The Moringa oleifera extracts ointment also promotes healing markers as compared to that of control group. In addition to this increase in granuloma breaking strength and hydroxyproline content strongly emphasize the positive wound healing potential of aqueous and ethanolic extract ointment of Moringa oleifera. Accordingly hydroxyproline (marker of collagen) was significantly increased in treated group as compared to control and standard.
In conclusion, the present study demonstrated that the aqueous and ethanolic extracts of Moringa oleifera promote wound healing activity in animals as a preclinical study. The aqueous extract showed remarkable wound healing activity and it may be suggested for treating various types of wounds in animal and human beings.
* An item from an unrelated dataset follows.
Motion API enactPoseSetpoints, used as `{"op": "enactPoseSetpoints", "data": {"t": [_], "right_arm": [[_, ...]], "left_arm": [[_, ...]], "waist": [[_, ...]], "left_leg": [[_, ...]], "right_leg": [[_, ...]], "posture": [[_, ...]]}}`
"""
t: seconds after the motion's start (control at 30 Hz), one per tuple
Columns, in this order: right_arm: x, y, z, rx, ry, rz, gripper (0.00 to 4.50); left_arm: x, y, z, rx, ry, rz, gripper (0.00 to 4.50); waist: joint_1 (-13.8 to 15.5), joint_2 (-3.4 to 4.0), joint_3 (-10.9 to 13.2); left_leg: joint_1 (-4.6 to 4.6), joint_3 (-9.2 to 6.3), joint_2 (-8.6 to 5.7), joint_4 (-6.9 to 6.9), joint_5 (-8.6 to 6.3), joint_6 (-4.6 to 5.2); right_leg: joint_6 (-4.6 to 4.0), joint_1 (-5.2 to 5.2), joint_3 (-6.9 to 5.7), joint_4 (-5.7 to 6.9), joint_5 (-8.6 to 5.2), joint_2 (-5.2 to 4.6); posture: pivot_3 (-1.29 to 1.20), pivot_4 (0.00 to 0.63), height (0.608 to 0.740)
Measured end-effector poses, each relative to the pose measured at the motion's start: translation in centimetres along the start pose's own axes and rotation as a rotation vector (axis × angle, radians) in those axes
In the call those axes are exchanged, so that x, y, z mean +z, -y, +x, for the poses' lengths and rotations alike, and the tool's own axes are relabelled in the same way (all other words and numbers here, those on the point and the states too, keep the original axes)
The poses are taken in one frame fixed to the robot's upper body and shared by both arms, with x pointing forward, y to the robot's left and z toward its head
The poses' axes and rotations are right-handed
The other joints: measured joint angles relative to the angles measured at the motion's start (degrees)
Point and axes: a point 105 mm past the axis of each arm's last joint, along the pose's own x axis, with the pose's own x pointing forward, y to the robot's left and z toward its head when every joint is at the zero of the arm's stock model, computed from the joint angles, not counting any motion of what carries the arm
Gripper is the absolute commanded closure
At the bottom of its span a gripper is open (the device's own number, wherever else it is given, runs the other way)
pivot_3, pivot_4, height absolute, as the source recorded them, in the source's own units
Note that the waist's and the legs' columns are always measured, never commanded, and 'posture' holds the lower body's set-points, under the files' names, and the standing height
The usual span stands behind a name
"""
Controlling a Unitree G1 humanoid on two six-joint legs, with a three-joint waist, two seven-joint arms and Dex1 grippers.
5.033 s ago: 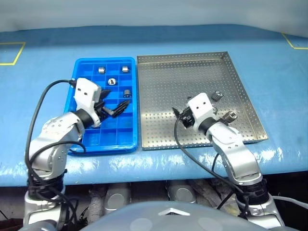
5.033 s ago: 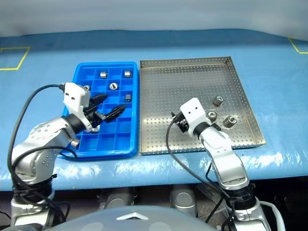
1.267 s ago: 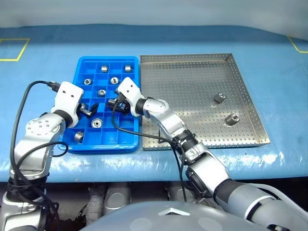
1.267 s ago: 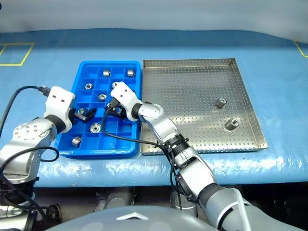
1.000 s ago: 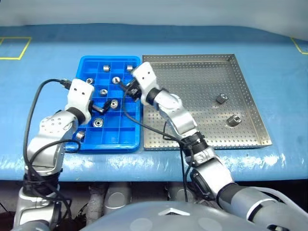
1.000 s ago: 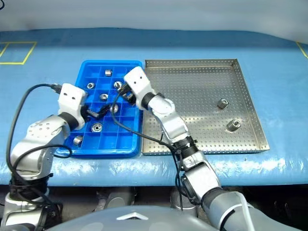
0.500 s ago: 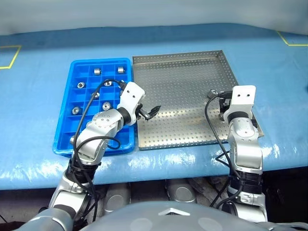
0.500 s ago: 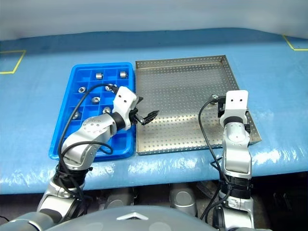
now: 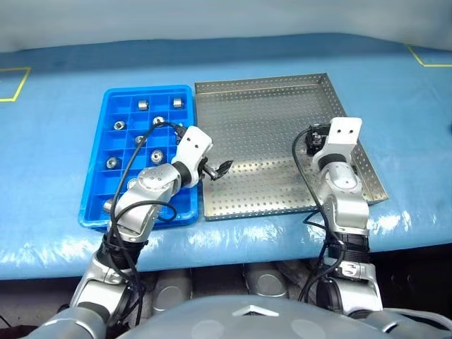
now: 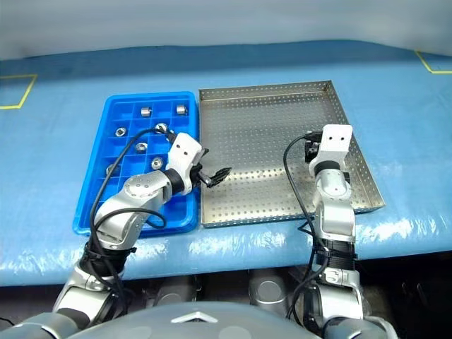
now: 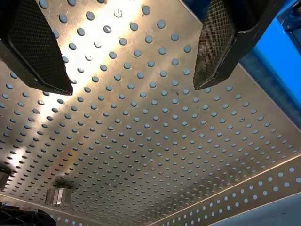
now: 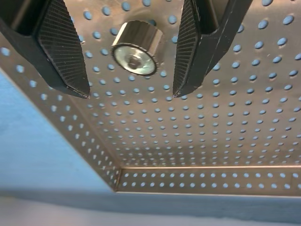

Further studies with purified phytoconstituents might be needed to comprehend the complete mechanism of wound healing activity of Moringa oleifera.
ACKNOWLEDGMENTS
Authors are thankful to Jai Research Foundation, Vapi for supplying the animals and Vidyabharti Trust College of Pharmacy, Umrakh for providing infrastructure and facilities to conduct the research.
CONCLUSION
Moringa oleifera bark extracts ointment accelerated wound healing in rats. The aqueous extract showed remarkable wound healing activity. Further studies with purified constituents might be needed to comprehend the complete mechanism of wound healing activity of Moringa oleifera.